If a line in the data holds "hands", copy that line out in full.

+++ Provided information +++

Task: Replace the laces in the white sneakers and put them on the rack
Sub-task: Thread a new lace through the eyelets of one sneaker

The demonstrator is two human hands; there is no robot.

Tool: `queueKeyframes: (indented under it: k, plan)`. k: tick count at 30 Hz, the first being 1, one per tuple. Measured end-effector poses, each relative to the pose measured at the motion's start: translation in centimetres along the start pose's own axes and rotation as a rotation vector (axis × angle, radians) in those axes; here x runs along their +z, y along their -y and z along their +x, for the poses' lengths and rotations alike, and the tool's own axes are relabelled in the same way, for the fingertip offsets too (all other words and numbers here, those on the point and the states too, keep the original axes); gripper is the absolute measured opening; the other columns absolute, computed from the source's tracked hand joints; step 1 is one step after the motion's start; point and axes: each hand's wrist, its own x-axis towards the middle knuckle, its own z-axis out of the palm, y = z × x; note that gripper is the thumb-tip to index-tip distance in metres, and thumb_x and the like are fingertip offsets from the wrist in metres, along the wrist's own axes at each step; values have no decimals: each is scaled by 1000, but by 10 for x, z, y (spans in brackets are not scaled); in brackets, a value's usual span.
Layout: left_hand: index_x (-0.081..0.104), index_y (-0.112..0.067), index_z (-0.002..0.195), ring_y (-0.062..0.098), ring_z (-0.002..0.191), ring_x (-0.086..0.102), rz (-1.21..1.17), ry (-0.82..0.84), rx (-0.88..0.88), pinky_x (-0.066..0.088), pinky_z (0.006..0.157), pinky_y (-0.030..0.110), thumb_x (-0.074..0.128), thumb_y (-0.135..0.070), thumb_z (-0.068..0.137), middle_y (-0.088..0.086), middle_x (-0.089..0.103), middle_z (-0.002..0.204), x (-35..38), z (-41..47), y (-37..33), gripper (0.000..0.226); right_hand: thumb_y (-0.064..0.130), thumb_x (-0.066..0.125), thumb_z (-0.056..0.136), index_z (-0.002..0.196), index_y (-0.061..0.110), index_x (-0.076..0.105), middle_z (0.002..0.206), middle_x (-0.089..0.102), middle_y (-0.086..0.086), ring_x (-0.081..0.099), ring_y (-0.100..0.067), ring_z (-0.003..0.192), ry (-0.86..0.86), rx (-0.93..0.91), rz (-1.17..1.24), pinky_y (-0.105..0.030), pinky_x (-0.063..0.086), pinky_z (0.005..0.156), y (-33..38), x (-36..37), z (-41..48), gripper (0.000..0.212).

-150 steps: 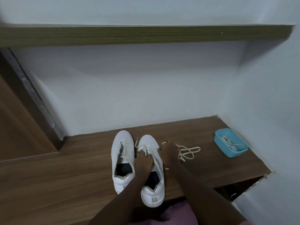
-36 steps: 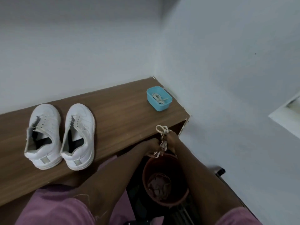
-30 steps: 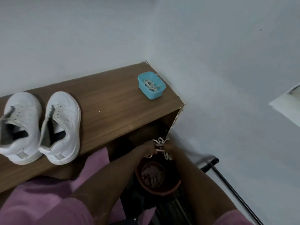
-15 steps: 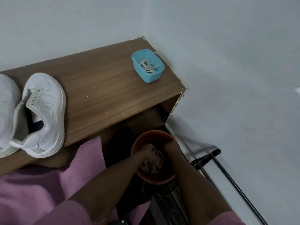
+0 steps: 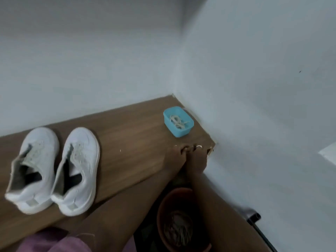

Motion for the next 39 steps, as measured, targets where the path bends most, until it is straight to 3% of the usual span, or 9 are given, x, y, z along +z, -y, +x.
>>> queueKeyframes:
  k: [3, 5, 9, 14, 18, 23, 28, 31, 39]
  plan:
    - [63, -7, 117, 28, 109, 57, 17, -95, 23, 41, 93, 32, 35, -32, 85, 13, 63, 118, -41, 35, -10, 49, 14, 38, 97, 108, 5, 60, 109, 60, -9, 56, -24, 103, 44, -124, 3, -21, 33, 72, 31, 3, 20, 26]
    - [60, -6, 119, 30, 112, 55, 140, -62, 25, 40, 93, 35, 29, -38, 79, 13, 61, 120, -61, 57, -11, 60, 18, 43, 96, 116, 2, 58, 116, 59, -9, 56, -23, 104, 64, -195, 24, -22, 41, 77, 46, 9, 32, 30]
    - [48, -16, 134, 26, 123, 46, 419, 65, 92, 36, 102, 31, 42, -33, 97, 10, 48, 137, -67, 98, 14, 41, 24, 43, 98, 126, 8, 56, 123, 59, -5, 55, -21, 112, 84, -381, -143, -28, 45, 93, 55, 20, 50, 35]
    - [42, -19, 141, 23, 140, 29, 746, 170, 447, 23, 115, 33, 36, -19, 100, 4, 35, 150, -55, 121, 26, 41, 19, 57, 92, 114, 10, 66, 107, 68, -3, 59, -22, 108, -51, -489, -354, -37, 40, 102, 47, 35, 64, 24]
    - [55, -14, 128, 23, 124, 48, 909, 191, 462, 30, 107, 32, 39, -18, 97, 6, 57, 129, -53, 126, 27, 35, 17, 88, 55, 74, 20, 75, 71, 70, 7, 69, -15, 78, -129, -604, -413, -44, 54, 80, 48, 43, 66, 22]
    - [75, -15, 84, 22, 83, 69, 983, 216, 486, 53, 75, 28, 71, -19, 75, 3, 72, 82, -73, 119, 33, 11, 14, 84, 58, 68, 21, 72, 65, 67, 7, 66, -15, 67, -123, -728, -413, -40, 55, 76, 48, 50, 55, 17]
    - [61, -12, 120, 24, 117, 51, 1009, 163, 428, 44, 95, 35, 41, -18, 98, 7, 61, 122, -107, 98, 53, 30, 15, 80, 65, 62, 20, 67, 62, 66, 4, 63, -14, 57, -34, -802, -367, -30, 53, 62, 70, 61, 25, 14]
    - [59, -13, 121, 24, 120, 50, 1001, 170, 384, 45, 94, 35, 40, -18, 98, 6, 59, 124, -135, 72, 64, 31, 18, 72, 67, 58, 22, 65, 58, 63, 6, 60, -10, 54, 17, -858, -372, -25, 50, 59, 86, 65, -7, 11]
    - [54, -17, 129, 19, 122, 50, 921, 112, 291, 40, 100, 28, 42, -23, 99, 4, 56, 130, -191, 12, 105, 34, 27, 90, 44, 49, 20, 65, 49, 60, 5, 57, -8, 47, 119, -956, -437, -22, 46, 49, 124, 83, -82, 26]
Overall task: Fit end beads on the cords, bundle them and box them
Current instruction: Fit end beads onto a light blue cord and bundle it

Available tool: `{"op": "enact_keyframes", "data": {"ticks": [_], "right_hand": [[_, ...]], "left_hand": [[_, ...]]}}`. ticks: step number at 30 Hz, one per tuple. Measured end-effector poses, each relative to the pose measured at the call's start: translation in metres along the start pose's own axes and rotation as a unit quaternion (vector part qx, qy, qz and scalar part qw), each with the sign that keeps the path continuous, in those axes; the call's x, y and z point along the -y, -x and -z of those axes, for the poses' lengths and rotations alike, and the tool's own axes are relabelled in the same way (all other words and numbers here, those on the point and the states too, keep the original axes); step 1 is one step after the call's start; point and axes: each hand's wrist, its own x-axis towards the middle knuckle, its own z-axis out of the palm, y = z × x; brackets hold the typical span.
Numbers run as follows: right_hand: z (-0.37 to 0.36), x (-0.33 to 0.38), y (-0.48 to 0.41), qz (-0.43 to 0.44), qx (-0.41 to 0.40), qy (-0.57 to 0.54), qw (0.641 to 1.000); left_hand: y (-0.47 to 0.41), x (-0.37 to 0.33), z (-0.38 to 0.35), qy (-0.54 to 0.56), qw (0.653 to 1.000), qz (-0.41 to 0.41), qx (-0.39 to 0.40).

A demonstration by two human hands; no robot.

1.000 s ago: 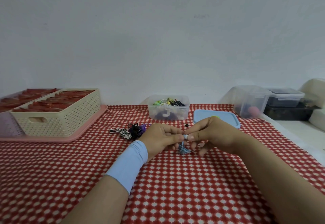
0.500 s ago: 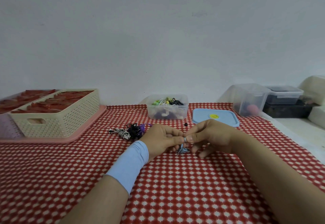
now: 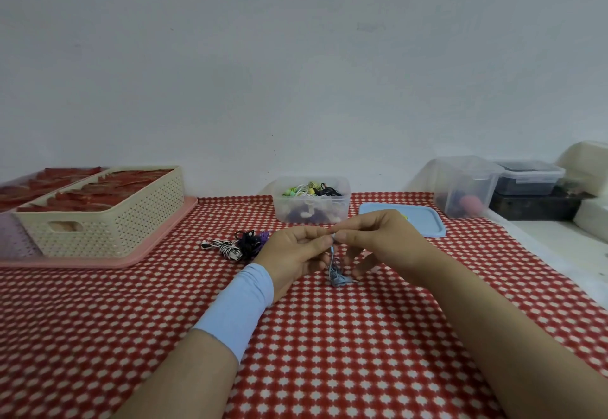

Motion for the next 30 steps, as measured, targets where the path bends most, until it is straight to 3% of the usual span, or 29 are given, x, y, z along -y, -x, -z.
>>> {"op": "enact_keyframes", "data": {"ticks": [13,30], "right_hand": [[-0.0023,-0.0037,-0.0027,0.036,-0.035,0.034,0.998],[0.0041,0.0028,0.0001,0.019,0.006,0.084,0.996]], "left_hand": [[0.0021,-0.0003,-0.0014,-0.053,0.998,-0.014,-0.043],[0.0011,-0.0009,0.001,-0.04,0.999,0.025,-0.004]]}}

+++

**Solution:**
The demonstrator is two human hands; there is no robot.
A demonstration by two human hands; no robot.

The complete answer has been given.